Retype the entire listing, keeping every word as it is.
►
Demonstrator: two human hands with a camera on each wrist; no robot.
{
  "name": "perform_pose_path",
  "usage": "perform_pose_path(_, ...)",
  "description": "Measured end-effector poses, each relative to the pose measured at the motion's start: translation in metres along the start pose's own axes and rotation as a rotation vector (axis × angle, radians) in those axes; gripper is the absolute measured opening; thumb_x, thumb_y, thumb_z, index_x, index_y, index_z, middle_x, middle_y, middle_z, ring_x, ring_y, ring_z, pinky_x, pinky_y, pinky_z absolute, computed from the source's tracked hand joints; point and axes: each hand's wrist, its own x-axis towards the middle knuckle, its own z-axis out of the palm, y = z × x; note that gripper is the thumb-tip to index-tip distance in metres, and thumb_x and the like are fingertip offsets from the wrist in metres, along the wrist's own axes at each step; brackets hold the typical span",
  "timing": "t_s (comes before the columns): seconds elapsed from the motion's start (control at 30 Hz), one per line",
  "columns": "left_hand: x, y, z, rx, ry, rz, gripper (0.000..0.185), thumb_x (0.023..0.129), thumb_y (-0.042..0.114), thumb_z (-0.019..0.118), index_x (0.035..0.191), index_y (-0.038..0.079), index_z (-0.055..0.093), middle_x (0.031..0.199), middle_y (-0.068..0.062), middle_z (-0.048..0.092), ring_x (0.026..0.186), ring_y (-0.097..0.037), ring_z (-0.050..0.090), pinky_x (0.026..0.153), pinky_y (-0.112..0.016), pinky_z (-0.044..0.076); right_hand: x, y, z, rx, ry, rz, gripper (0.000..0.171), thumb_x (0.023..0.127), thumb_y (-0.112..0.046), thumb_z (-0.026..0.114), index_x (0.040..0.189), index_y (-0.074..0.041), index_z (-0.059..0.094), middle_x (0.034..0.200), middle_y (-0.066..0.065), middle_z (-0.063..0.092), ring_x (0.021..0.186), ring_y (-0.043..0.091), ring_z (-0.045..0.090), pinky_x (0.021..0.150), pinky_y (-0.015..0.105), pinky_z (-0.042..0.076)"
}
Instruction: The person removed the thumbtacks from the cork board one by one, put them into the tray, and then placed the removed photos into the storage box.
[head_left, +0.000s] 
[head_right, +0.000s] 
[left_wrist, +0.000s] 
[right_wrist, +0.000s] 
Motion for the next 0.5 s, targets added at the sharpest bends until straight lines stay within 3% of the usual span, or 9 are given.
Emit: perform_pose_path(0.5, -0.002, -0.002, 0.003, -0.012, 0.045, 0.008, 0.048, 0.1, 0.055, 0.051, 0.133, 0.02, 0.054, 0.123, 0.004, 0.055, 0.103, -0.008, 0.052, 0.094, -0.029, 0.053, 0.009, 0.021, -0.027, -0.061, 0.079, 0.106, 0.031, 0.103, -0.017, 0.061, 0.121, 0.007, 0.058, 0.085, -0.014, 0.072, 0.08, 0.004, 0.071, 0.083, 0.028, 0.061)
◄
## [ANSWER]
Demonstrator: two human hands with a camera on each wrist; no robot.
{
  "name": "perform_pose_path",
  "usage": "perform_pose_path(_, ...)",
  "description": "Measured end-effector poses, each relative to the pose measured at the motion's start: translation in metres along the start pose's own axes and rotation as a rotation vector (axis × angle, radians) in those axes; gripper is the absolute measured opening; thumb_x, thumb_y, thumb_z, index_x, index_y, index_z, middle_x, middle_y, middle_z, ring_x, ring_y, ring_z, pinky_x, pinky_y, pinky_z absolute, computed from the source's tracked hand joints; point and axes: each hand's wrist, its own x-axis towards the middle knuckle, its own z-axis out of the palm, y = z × x; note that gripper is the thumb-tip to index-tip distance in metres, and thumb_x and the like are fingertip offsets from the wrist in metres, along the wrist's own axes at each step; brackets hold the typical span",
  "timing": "t_s (comes before the columns): seconds elapsed from the motion's start (control at 30 Hz), one per line",
  "columns": "left_hand: x, y, z, rx, ry, rz, gripper (0.000..0.185), thumb_x (0.023..0.129), thumb_y (-0.042..0.114), thumb_z (-0.019..0.118), index_x (0.035..0.191), index_y (-0.038..0.079), index_z (-0.055..0.093), middle_x (0.031..0.199), middle_y (-0.068..0.062), middle_z (-0.048..0.092), ring_x (0.026..0.186), ring_y (-0.097..0.037), ring_z (-0.050..0.090), pinky_x (0.026..0.153), pinky_y (-0.112..0.016), pinky_z (-0.044..0.076); right_hand: x, y, z, rx, ry, rz, gripper (0.000..0.171), thumb_x (0.023..0.127), thumb_y (-0.112..0.046), thumb_z (-0.026..0.114), index_x (0.040..0.189), index_y (-0.074..0.041), index_z (-0.059..0.094), middle_x (0.034..0.200), middle_y (-0.066..0.065), middle_z (-0.063..0.092), ring_x (0.021..0.186), ring_y (-0.043..0.091), ring_z (-0.045..0.090), pinky_x (0.021..0.150), pinky_y (-0.015..0.105), pinky_z (-0.042..0.076)"
}
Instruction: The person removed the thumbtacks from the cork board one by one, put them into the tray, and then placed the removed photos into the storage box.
[head_left, +0.000s] 
[head_right, +0.000s] 
[left_wrist, +0.000s] 
[right_wrist, +0.000s] 
Motion for the next 0.5 s, targets added at the sharpest bends until straight lines stay within 3% of the usual span, or 9 are given.
Emit: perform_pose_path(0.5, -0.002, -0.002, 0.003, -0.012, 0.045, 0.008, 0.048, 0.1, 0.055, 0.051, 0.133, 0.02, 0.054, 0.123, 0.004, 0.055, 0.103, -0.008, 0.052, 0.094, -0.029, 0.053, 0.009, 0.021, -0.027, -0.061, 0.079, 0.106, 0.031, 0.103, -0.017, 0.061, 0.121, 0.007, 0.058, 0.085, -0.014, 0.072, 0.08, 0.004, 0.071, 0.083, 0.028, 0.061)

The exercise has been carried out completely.